■ **DATASET SECTION**:
================================

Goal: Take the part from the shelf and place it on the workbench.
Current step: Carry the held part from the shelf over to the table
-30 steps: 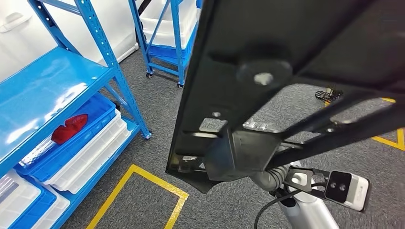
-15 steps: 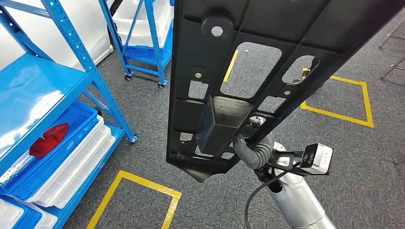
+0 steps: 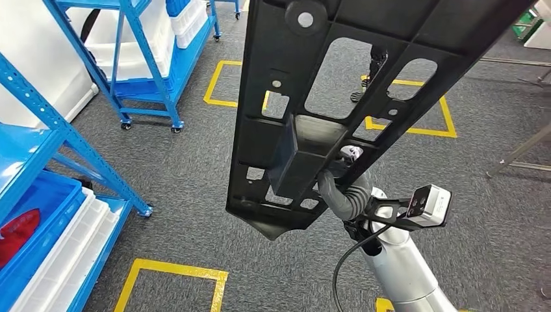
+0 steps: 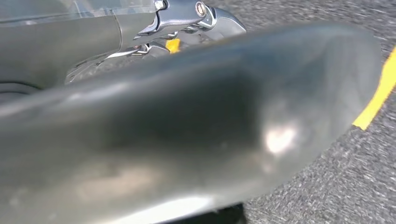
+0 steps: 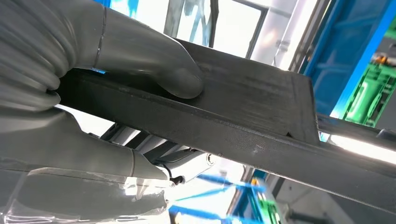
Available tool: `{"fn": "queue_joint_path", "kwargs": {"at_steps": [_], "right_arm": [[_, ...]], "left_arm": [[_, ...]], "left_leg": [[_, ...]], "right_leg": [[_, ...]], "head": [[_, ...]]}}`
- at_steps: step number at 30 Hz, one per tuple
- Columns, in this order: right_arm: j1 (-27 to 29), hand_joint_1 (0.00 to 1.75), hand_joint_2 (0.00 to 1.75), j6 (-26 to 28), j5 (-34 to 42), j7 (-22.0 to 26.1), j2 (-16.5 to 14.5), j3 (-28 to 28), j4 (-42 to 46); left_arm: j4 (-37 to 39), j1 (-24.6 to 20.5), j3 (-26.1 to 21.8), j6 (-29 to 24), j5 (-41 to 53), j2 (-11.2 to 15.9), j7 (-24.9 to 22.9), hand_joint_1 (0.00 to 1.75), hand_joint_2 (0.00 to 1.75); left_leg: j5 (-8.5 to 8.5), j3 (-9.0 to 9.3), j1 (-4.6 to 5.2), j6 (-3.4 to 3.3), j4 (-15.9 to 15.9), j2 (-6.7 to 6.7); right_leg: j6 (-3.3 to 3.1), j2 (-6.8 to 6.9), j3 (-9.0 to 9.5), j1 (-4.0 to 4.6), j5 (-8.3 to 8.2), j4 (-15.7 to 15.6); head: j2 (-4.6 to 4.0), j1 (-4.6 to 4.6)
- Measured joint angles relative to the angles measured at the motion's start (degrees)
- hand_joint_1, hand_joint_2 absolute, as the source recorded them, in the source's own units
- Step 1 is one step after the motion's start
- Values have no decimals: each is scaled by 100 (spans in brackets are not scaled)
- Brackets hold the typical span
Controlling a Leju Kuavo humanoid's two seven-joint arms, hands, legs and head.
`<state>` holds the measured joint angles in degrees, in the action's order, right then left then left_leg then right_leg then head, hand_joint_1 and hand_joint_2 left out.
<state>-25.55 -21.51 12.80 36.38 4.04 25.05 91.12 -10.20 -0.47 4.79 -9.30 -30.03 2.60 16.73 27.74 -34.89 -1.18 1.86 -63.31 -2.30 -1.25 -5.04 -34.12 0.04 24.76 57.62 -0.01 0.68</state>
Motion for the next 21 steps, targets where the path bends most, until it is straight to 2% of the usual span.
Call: {"fn": "queue_joint_path", "kwargs": {"at_steps": [1,2,3,4,5,7,9,10,11,12,13,14,15,16,17,18,20,21], "right_arm": [[7,175,175,-6,-7,3,-4,-39,-1],[26,175,175,-19,-20,5,-9,-82,-1],[57,175,175,-37,-33,8,-14,-128,-1],[97,175,175,-61,-46,9,-17,-175,0],[138,175,175,-85,-53,11,-17,-220,0],[181,175,175,-114,-54,18,-17,-297,0],[202,175,175,-115,-52,26,-17,-348,-4],[222,175,175,-115,-52,31,-16,-370,-9],[251,175,175,-113,-52,40,-14,-394,-15],[282,175,175,-110,-52,51,-11,-421,-19],[313,175,175,-107,-52,63,-4,-455,-15],[337,175,175,-103,-52,74,4,-487,-4],[353,175,175,-101,-52,82,16,-518,15],[363,175,175,-98,-49,91,30,-545,37],[370,175,175,-93,-42,105,48,-569,56],[381,175,175,-86,-32,125,74,-594,73],[441,175,175,-57,-9,179,142,-650,108],[488,175,175,-36,-2,212,174,-676,133]], "left_arm": [[1,0,-15,-12,-12,2,-12,0,0],[2,-1,-32,-27,-30,2,-23,0,0],[3,-5,-48,-46,-51,2,-31,0,0],[3,-9,-61,-69,-74,2,-31,0,0],[3,-12,-70,-94,-91,1,-33,0,0],[3,-3,-86,-137,-108,-2,-25,0,0],[3,15,-108,-164,-118,1,-6,0,0],[3,25,-123,-175,-128,5,6,0,0],[3,31,-142,-188,-141,10,16,0,0],[3,33,-163,-197,-154,19,22,0,0],[3,31,-182,-204,-166,28,22,0,0],[3,29,-196,-209,-173,39,12,0,0],[3,29,-202,-210,-176,51,-4,0,0],[3,32,-207,-207,-184,63,-29,0,0],[3,37,-216,-197,-199,78,-63,0,0],[3,40,-227,-182,-214,95,-97,0,0],[3,40,-246,-157,-236,121,-167,0,0],[3,44,-249,-152,-237,132,-195,0,0]], "left_leg": [[-98,119,-24,-1,282,-143],[-122,177,-36,-10,430,-255],[-99,189,-31,-33,464,-294],[-108,194,-26,-72,476,-228],[-122,208,-23,-114,501,-155],[-150,241,-19,-203,559,6],[-149,255,15,-258,580,168],[-142,254,32,-270,579,249],[-135,256,46,-275,578,328],[-128,258,56,-278,577,403],[-119,265,64,-276,577,474],[-109,277,70,-269,577,535],[-96,292,80,-256,576,591],[-81,306,90,-234,575,643],[-67,319,96,-207,574,693],[-54,333,99,-177,576,745],[-24,364,88,-116,582,824],[23,360,78,-89,536,762]], "right_leg": [[35,-69,-32,-5,8,35],[72,-132,-68,-13,8,59],[110,-197,-100,-22,-3,67],[149,-265,-118,-35,-21,58],[178,-261,-130,-41,-19,68],[225,0,-258,-25,140,330],[255,347,-595,-27,490,1025],[267,413,-782,-40,633,1398],[273,444,-904,-53,694,1641],[273,459,-922,-60,654,1674],[262,484,-811,-63,515,1464],[239,547,-598,-55,329,1074],[200,691,-367,-26,189,641],[162,808,-180,10,89,293],[128,890,-75,47,53,91],[101,919,-47,79,62,18],[57,782,-33,75,36,-21],[28,721,-7,57,17,-59]], "head": [[0,-2],[-1,-8],[-1,-15],[0,-19],[0,-25],[1,4],[1,36],[1,37],[1,38],[1,38],[1,38],[1,38],[1,38],[1,35],[1,32],[1,28],[1,26],[0,26]]}}
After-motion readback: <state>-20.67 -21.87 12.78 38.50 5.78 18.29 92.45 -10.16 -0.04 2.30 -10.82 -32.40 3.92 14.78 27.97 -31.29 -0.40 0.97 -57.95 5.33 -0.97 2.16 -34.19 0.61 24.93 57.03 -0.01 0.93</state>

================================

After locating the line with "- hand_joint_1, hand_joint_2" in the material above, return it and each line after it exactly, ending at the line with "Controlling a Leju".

- hand_joint_1, hand_joint_2 absolute, as the source recorded them, in the source's own units
- Step 1 is one step after the motion's start
- Values have no decimals: each is scaled by 100 (spans in brackets are not scaled)
- Brackets hold the typical span
Controlling a Leju Kuavo humanoid's two seven-joint arms, hands, legs and head.

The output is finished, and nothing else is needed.